---------- Available data
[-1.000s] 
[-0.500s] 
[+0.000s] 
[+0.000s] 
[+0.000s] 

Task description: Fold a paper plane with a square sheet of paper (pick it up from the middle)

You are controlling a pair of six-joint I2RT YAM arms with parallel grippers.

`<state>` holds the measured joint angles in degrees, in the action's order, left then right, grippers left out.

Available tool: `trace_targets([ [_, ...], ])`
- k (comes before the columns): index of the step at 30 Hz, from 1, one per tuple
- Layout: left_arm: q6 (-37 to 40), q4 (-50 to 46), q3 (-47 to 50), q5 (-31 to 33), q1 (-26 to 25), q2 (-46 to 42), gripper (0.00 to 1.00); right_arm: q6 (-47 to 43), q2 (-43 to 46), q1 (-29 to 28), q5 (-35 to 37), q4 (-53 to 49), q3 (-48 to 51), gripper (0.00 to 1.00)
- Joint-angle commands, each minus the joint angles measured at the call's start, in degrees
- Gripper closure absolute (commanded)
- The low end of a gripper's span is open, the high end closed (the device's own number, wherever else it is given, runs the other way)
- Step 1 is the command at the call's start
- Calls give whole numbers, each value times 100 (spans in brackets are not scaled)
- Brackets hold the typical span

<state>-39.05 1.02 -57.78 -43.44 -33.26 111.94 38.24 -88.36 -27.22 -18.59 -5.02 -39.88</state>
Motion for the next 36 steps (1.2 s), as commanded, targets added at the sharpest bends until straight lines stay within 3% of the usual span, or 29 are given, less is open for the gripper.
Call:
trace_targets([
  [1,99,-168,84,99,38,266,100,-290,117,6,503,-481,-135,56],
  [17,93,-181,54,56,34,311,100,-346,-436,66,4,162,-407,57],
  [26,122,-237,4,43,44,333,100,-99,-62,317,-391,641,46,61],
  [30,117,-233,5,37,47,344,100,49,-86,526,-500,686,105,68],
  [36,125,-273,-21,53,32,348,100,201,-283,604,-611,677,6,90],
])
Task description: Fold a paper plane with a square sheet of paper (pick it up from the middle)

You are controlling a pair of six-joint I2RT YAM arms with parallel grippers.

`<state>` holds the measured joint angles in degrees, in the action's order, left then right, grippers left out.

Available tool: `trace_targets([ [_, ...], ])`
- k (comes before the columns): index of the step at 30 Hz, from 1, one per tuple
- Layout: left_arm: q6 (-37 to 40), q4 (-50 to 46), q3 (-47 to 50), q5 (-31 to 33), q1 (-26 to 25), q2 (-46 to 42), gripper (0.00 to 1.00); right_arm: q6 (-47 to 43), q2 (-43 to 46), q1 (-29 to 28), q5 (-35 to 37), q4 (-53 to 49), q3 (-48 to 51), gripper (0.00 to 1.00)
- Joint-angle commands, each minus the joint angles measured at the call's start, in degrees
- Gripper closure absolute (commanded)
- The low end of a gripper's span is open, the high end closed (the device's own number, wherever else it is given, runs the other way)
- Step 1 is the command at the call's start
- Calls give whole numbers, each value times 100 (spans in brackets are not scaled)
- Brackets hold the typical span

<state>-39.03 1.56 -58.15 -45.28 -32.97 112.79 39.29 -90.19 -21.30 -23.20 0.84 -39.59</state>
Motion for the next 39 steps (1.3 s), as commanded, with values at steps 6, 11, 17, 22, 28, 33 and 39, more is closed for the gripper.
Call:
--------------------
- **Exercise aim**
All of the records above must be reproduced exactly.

- **Output of the exercise**
[-1.000s] 
[-0.500s] 
[+0.000s] 
[+0.000s] 
[+0.000s] 

Task description: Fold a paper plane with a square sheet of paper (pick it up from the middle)

You are controlling a pair of six-joint I2RT YAM arms with parallel grippers.

`<state>` holds the measured joint angles in degrees, in the action's order, left then right, grippers left out.

Available tool: `trace_targets([ [_, ...], ])`
- k (comes before the columns): index of the step at 30 Hz, from 1, one per tuple
- Layout: left_arm: q6 (-37 to 40), q4 (-50 to 46), q3 (-47 to 50), q5 (-31 to 33), q1 (-26 to 25), q2 (-46 to 42), gripper (0.00 to 1.00); right_arm: q6 (-47 to 43), q2 (-43 to 46), q1 (-29 to 28), q5 (-35 to 37), q4 (-53 to 49), q3 (-48 to 51), gripper (0.00 to 1.00)
- Joint-angle commands, each minus the joint angles measured at the call's start, in degrees
- Gripper closure absolute (commanded)
- The low end of a gripper's span is open, the high end closed (the device's own number, wherever else it is given, runs the other way)
- Step 1 is the command at the call's start
- Calls give whole numbers, each value times 100 (spans in brackets are not scaled)
- Brackets hold the typical span

<state>-39.05 1.02 -57.78 -43.44 -33.26 111.94 38.24 -88.36 -27.22 -18.59 -5.02 -39.88</state>
Motion for the next 36 steps (1.2 s), as commanded, targets added at the sharpest bends until straight lines stay within 3% of the usual span, or 29 are given, less is open for the gripper.
Call:
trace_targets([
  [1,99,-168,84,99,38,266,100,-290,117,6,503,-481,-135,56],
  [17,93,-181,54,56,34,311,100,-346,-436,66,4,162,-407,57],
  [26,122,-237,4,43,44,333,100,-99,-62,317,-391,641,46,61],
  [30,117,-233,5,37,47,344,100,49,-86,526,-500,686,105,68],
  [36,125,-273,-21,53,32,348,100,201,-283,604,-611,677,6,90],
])
Task description: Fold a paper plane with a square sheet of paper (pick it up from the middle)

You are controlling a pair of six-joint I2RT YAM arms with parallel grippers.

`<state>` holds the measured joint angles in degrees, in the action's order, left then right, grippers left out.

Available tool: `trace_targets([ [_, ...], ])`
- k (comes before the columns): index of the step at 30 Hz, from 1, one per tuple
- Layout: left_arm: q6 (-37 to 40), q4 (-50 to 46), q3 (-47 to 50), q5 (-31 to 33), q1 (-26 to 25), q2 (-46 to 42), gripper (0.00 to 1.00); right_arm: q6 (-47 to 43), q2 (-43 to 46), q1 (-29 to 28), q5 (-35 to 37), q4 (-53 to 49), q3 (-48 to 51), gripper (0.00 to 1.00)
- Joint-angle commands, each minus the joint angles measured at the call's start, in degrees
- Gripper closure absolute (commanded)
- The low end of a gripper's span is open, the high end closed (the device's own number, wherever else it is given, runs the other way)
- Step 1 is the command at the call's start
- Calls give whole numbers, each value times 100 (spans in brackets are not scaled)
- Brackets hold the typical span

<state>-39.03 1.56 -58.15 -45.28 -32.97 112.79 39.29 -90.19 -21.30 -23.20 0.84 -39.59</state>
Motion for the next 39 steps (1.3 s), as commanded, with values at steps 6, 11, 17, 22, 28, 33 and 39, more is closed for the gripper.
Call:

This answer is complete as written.